A fairly long posting here, for May 25, one of the very best days, as in "mesmerizing" of our entire winter sojourn.
We sat outside most of the day, on the south side of the cabin, out of the north wind, feeling warm and reading in the sun. I slipped between dozing and waking, listening to the ducks splash, display and court one another. It sounded very much like a suburban, municipal, swimming pool filled with excited, strutting, diving adolescents. Scoters (i.e., Black Ducks) and scaups continued to arrive, zooming in on their jet wings. Sixteen Tundra Swans, with heavy wing beats, circled and landed like Boeing 747s. The swans usually arrived in pairs, and once on the water they faced each other, elegant necks bent forward, wings outstretched, apparently giddy with their successful arrival. This display invariably excited the other swans, all of which immediately repeated the same dance. Later in the day most of the Tundra Swans lifted up into the north wind, momentarily hung in the sky like a crib-side mobile, and then coalesced into a V heading north.
Kathleen’s diary entry for today shows her satisfaction with our current life:
I don’t think we could have a better spot to spend this time.
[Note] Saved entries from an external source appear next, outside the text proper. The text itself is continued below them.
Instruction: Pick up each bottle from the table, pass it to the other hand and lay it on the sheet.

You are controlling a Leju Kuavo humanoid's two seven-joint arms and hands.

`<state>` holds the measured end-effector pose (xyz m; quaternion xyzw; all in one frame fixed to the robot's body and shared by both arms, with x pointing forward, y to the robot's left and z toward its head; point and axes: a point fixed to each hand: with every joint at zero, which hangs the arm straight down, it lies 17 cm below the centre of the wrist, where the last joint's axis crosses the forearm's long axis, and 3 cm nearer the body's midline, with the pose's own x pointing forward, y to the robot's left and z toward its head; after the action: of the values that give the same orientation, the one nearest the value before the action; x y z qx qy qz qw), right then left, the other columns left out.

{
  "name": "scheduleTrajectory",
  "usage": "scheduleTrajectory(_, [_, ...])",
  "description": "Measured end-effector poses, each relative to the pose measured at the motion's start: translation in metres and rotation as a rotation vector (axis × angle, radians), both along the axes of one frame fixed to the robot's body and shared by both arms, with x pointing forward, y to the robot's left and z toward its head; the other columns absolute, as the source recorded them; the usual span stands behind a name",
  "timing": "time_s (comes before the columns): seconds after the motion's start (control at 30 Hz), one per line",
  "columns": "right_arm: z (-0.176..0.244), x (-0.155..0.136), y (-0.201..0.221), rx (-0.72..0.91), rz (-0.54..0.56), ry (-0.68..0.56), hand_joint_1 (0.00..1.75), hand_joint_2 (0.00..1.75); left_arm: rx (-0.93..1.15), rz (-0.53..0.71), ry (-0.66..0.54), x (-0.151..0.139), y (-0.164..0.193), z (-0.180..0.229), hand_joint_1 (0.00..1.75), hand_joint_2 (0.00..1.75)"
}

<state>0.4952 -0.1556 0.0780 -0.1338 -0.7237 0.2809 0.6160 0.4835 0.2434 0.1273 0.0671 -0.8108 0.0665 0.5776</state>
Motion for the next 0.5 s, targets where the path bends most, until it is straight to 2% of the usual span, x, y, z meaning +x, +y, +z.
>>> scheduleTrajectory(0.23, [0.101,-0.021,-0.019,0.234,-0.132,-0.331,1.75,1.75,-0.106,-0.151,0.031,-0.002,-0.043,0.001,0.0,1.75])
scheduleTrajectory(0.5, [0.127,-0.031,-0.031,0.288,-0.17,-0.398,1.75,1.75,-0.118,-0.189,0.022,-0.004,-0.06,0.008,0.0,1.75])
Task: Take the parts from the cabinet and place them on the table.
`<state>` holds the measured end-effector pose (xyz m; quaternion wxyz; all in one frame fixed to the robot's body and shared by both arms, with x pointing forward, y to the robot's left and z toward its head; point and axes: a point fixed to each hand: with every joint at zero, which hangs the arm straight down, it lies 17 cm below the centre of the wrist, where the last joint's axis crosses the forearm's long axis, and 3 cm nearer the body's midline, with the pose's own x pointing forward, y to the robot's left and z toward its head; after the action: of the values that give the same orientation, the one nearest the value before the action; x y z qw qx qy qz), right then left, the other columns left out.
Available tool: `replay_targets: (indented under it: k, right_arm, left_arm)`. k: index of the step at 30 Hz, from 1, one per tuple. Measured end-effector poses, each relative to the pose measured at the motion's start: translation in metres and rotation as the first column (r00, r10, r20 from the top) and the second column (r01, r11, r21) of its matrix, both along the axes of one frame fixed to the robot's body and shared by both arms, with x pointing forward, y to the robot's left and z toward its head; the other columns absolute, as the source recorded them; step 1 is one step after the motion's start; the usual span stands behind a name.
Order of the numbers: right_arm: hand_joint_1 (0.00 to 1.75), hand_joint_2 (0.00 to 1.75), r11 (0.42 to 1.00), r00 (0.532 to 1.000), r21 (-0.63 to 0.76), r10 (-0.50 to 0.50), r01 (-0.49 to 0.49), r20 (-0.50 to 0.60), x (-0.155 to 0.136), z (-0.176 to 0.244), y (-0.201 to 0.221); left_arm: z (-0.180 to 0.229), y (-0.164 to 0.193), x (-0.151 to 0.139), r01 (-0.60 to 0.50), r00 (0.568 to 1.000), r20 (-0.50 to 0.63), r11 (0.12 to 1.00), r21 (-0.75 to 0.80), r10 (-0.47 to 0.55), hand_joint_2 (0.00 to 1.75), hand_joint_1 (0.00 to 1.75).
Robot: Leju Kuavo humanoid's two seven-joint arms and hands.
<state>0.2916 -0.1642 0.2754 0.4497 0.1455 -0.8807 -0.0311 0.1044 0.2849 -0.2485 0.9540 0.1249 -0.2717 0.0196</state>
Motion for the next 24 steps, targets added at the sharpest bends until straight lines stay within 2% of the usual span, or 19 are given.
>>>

Certainly the cabin is well made, and has everything we need in a home, but it is the location that makes our life here so very special. We sit on some of the first open water in the entire region, and we are surrounded by ducks, geese, swans and birds. It has been such fun to watch these creatures day by day, and to learn their personalities. About a week ago, a Bonaparte’s Gull ‘staked out’ a small, shallow bay as his own. From the cabin, we can easily observe his breeding behaviour, which includes yelling very loudly if any intruders, including us, ever dare to enter his territory.
This morning I walked below the cabin, and sat down only one metre from the end of the point, which is marshy and shallow. In addition to the Bonaparte’s Gull, Mew Gulls, Greater Yellowlegs, Rusty Blackbirds, American Robins and some ducks spend a great deal of time here. I set up my camera on the tripod, and sat all morning taking pictures with the 300-mm lens. All the while the birds simply went about their business as though I wasn’t even there.
It is so wonderful just to sit here and watch. Swans with their necks in the water looking like blobs of snow. Red-necked Grebes doing their breeding dance accompanied with loud, harsh calls. Flocks of scaups arriving, sounding like jets overhead. Groups of 5 to 10 scoters diving and splashing. Barrow’s Goldeneyes and American Wigeons swimming by in the calm, joined by little piles of ice floating downstream.
I like that last part, about watching bits of ice floating downstream. When we tell people back in Vancouver that we often just sat and watched ice floaing downstream, they always look perplexed. I know they’re thinking that it can’t be interesting or exciting just to watch ice float downstream. Maybe you need to have been here since January 31 to enjoy watching ice float downstream. Or maybe you just need to live life at a slower pace, without deadlines and without ‘to-do lists.’ Watching ice floating down stream was very satisfying. (Perhaps even mesmerizing?)